Work instructions: Print this span of the material below exactly: the line with "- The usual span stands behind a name", the line with "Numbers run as", and every line between them, but nothing else.

Records:
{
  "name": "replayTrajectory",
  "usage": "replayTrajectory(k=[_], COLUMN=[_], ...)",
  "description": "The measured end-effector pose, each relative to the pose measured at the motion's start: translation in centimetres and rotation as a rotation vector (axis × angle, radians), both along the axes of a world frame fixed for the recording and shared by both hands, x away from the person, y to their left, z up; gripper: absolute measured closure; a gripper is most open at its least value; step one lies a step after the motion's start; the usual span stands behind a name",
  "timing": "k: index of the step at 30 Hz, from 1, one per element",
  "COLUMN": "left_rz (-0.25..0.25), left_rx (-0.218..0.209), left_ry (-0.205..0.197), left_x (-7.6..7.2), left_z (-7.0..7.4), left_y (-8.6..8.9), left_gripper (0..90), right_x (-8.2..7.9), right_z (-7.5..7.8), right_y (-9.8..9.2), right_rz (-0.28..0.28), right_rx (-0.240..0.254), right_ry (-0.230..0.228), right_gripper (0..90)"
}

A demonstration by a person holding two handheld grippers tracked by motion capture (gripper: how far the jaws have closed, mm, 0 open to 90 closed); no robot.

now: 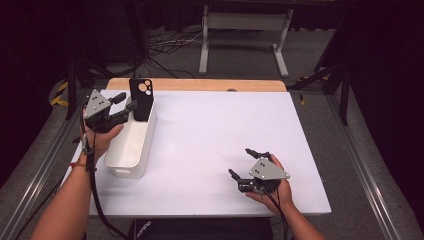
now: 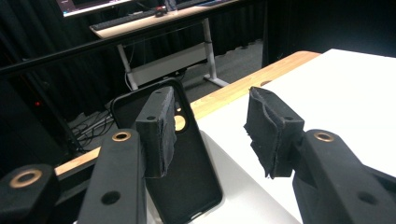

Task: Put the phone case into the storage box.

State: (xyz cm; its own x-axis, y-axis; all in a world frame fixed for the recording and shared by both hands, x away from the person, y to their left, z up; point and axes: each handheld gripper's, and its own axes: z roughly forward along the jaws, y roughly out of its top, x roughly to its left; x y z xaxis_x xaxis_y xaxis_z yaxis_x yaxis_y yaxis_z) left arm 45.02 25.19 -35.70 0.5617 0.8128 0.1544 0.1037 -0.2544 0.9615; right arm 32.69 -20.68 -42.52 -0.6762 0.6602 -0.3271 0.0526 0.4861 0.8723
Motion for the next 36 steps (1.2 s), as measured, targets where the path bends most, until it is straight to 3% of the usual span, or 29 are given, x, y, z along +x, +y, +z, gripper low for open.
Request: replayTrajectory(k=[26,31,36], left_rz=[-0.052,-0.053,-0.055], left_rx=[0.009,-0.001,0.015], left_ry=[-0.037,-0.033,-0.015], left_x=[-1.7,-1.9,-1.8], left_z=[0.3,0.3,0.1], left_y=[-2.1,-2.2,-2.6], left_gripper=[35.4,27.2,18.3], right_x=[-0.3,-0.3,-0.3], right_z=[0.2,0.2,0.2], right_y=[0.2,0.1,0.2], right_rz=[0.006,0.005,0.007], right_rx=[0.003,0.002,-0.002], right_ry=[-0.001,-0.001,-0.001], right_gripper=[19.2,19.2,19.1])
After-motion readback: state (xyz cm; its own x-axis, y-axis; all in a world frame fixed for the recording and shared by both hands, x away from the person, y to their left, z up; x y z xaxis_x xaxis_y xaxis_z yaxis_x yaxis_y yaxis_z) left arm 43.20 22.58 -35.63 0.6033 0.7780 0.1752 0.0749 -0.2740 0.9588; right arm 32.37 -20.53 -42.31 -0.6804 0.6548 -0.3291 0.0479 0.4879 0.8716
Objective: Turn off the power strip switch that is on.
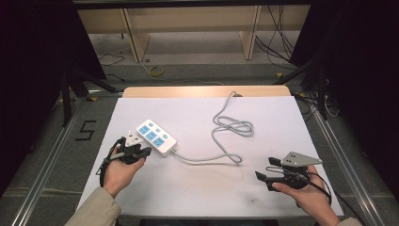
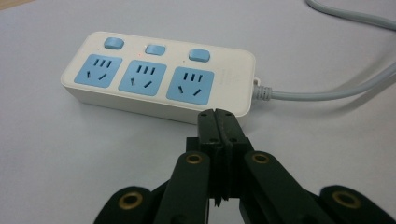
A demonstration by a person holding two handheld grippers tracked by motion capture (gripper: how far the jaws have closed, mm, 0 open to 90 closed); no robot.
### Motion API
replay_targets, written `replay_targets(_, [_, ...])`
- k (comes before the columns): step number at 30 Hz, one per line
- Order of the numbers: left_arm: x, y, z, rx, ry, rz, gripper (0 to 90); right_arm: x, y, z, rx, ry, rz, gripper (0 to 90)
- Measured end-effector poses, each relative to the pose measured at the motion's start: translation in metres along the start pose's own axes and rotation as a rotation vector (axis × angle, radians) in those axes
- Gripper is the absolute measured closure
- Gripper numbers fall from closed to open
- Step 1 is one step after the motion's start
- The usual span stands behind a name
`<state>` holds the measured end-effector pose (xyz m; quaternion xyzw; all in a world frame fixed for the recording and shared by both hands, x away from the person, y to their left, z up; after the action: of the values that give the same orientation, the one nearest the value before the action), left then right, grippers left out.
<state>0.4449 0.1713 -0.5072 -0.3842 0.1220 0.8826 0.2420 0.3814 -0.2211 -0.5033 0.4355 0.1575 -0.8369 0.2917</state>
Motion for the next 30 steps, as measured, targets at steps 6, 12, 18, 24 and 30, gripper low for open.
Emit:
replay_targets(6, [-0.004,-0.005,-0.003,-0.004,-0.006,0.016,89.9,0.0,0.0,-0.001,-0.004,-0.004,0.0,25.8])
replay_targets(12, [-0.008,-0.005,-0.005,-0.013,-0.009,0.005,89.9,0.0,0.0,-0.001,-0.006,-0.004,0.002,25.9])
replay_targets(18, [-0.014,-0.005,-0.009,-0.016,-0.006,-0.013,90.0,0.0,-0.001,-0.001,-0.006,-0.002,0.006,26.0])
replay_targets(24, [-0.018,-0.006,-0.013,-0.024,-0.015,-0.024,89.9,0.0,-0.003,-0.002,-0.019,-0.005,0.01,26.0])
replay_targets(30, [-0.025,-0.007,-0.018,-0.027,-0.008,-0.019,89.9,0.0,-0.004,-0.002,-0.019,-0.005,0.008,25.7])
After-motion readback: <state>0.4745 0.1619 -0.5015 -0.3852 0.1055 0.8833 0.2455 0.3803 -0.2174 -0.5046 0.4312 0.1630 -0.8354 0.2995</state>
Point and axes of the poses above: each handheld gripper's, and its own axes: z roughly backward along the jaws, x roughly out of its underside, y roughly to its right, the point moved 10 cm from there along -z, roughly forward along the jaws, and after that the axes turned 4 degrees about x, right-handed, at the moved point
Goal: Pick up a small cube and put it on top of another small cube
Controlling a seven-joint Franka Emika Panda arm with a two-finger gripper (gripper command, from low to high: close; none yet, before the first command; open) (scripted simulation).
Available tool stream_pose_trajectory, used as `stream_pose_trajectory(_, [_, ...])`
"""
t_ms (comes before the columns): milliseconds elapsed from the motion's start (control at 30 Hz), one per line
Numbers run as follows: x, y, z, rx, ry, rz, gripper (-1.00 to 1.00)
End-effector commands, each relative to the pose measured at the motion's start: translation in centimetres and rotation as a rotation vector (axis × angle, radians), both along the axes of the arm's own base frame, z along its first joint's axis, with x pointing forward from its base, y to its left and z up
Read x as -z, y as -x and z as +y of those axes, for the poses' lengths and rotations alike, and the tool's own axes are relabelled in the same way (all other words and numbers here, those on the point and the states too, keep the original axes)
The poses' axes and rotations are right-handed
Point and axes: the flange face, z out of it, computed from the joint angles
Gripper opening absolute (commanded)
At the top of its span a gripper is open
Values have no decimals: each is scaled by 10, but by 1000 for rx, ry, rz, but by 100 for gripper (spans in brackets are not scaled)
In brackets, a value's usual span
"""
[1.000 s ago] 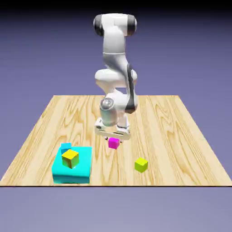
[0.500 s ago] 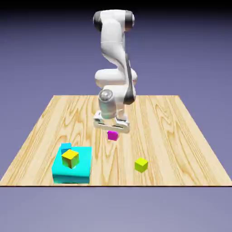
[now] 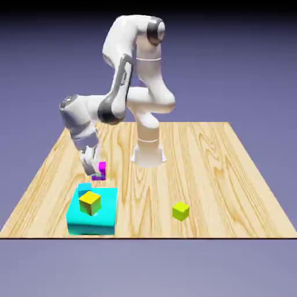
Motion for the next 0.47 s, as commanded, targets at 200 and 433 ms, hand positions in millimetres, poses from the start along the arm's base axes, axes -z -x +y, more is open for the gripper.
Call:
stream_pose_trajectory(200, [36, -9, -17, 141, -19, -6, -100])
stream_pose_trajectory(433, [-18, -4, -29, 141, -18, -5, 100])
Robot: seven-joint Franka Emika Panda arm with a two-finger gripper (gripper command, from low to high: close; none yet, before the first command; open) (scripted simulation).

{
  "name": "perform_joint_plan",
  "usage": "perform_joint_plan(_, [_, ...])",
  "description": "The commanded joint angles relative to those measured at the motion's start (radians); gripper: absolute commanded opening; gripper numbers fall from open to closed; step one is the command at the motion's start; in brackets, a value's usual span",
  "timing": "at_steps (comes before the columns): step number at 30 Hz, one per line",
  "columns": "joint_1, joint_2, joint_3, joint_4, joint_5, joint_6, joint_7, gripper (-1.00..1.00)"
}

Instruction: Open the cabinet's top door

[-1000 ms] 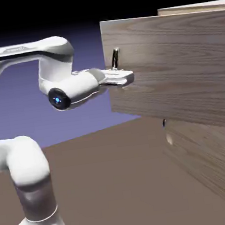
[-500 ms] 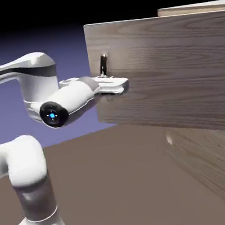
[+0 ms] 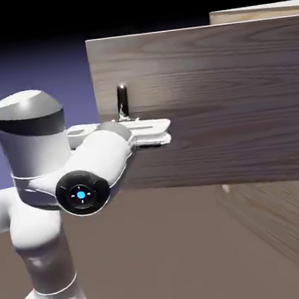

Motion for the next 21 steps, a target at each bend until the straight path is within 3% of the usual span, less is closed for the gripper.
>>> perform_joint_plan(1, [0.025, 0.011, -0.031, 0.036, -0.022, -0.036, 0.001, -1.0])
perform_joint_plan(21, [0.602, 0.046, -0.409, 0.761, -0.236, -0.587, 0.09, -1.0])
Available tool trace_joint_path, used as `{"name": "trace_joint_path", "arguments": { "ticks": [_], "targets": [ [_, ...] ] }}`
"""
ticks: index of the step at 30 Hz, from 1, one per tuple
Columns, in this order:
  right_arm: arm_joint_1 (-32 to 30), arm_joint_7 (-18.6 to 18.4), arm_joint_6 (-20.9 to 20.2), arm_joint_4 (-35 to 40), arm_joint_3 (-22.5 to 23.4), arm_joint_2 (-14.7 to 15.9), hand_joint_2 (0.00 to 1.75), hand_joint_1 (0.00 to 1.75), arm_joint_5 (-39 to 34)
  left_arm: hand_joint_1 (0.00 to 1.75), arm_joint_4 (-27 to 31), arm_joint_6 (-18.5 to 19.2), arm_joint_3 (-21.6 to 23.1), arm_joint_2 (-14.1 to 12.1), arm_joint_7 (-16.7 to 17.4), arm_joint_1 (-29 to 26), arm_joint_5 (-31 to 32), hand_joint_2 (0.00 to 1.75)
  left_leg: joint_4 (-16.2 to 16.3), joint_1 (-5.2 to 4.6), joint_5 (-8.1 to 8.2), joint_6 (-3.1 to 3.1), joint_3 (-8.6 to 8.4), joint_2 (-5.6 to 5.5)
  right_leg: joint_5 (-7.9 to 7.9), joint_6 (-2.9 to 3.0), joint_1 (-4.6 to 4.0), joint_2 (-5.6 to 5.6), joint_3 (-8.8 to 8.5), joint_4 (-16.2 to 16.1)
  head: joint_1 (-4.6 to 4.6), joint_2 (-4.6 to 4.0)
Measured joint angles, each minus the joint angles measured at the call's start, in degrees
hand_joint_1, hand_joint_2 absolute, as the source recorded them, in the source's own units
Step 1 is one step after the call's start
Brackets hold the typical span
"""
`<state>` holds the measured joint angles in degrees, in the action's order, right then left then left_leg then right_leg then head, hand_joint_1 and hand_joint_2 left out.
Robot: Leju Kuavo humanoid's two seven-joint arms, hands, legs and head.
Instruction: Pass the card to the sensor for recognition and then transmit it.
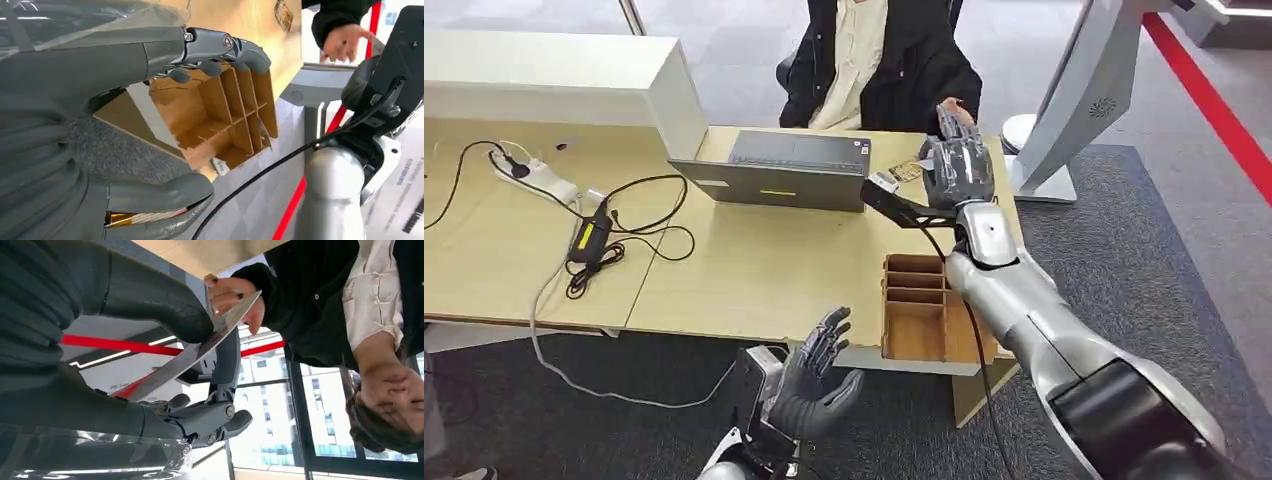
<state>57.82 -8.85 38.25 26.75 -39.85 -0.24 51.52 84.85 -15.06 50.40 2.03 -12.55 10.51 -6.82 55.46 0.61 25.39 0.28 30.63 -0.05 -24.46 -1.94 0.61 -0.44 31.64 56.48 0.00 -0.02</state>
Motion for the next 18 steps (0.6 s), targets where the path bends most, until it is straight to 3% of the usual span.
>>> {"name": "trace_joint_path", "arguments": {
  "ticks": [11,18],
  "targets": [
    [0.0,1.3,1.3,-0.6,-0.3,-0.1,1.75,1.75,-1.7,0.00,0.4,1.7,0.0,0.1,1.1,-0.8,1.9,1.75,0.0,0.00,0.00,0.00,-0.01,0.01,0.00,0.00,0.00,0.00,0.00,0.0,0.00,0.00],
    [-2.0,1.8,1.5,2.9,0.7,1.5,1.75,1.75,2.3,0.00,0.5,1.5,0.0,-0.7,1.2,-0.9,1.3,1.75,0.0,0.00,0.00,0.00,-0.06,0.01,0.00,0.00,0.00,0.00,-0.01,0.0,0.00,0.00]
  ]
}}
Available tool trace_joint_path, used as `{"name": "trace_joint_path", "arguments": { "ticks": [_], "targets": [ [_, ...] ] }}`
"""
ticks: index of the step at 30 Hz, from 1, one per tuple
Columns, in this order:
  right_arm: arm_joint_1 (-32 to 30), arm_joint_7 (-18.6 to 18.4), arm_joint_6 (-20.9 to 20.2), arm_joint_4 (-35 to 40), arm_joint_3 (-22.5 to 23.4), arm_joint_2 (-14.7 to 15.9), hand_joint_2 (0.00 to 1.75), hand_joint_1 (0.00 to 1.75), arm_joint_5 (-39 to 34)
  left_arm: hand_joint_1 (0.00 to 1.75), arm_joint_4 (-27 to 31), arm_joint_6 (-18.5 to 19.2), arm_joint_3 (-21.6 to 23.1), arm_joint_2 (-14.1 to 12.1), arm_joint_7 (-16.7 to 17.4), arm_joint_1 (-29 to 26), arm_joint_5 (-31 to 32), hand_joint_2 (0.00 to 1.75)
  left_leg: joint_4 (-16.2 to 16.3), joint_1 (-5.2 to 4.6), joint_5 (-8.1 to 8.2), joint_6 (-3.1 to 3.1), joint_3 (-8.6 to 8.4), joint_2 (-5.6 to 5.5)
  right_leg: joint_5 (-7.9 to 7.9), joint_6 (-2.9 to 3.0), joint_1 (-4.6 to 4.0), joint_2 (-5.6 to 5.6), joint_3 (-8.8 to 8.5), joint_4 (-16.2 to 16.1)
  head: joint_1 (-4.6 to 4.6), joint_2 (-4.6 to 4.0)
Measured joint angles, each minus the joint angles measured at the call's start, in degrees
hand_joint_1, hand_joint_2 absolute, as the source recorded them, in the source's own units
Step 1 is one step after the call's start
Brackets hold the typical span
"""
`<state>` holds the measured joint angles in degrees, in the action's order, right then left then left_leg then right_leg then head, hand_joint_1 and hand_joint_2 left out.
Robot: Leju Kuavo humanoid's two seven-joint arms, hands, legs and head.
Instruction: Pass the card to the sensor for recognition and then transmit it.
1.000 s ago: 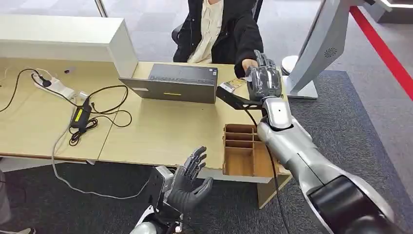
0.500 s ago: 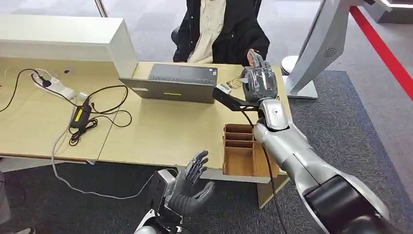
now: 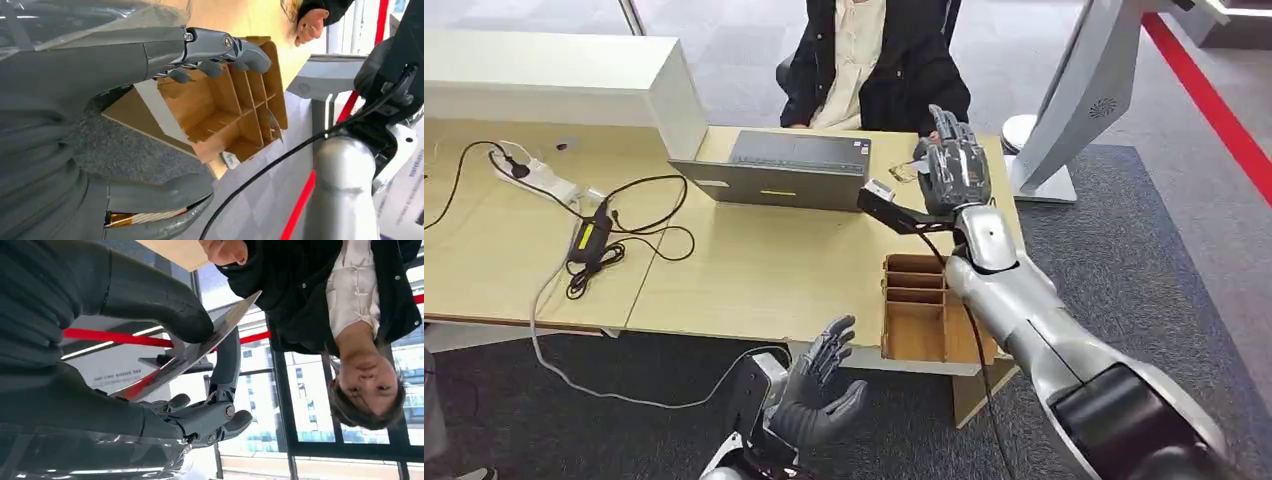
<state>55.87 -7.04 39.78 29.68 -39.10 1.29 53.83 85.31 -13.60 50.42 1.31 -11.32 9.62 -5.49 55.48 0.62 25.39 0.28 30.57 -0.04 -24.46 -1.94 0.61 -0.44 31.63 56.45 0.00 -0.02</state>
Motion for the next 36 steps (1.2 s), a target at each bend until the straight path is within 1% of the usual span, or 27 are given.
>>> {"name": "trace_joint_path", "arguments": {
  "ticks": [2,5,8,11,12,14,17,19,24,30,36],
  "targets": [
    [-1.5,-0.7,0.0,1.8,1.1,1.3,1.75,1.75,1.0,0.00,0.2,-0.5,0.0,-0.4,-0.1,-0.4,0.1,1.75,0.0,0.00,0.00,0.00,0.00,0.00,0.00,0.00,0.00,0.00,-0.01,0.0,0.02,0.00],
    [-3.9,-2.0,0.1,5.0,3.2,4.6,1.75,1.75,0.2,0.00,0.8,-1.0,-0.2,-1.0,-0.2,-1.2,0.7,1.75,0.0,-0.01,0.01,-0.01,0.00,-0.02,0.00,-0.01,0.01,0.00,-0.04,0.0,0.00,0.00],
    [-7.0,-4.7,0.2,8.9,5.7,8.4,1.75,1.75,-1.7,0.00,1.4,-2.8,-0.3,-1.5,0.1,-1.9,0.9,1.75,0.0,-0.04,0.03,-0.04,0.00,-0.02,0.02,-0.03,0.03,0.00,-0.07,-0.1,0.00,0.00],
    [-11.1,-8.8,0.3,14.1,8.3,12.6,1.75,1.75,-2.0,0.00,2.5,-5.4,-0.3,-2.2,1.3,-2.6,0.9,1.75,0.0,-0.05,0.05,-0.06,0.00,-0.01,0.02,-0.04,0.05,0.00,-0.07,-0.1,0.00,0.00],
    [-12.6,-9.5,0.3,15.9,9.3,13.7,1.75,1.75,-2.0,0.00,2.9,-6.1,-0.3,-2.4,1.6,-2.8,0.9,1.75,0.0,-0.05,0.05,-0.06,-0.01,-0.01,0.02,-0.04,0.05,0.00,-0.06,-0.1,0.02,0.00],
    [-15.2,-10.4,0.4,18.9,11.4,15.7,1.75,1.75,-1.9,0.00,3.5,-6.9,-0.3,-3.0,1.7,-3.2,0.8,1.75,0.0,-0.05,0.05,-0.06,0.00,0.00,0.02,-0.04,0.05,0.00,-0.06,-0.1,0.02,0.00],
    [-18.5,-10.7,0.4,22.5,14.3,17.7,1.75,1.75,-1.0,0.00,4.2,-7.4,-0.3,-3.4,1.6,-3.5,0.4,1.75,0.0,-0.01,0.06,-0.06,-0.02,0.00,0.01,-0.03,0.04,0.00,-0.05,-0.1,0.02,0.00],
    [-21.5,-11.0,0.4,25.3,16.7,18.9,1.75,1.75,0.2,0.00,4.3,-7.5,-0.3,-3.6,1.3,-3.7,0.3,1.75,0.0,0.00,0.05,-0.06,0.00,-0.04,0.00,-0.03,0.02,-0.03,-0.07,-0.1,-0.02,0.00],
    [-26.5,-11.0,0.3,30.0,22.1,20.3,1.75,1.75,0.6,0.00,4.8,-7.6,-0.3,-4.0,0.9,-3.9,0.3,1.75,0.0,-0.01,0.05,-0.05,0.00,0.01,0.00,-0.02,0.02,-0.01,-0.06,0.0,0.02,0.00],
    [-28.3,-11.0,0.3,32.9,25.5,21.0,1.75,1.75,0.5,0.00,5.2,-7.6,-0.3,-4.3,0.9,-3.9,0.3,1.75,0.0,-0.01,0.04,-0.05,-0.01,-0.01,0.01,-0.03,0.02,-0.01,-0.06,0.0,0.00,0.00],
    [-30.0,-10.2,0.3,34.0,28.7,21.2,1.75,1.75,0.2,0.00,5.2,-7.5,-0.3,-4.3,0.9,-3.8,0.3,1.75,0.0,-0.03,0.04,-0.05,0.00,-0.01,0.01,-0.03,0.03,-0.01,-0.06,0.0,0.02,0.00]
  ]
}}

Answer for the task:
- The usual span stands behind a name
`<state>` holds the measured end-effector pose (xyz m; quaternion xyzw; all in a world frame fixed for the recording and shared by both hands, x away from the person, y to their left, z up; after the action: of the values that give the same orientation, the one nearest the value before the action), left then right, grippers left out.
<state>0.4449 0.1713 -0.5072 -0.3842 0.1220 0.8826 0.2420 0.3814 -0.2211 -0.5033 0.4355 0.1575 -0.8369 0.2917</state>
Motion for the next 30 steps, as measured, targets at steps 6, 12, 18, 24 and 30, gripper low for open.
Emit:
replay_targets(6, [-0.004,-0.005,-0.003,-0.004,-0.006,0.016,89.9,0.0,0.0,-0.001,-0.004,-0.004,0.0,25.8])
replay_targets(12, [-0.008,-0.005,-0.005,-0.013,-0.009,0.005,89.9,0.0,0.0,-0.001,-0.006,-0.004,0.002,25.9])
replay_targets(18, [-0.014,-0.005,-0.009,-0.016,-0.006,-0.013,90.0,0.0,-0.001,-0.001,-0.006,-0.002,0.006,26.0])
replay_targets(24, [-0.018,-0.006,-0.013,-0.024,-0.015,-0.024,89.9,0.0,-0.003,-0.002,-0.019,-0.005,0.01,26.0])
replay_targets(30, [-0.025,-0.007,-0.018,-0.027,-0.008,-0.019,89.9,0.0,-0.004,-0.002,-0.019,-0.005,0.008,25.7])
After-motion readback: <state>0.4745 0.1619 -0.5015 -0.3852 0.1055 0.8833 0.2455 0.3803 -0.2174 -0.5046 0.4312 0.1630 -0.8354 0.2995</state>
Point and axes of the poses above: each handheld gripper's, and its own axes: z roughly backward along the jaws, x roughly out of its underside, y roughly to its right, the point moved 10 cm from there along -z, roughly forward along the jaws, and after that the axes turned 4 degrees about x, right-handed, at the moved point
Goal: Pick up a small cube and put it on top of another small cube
Controlling a seven-joint Franka Emika Panda arm with a two-finger gripper (gripper command, from low to high: close; none yet, before the first command; open) (scripted simulation).
Available tool stream_pose_trajectory, used as `stream_pose_trajectory(_, [_, ...])`
"""
t_ms (comes before the columns): milliseconds elapsed from the motion's start (control at 30 Hz), one per line
Numbers run as follows: x, y, z, rx, ry, rz, gripper (-1.00 to 1.00)

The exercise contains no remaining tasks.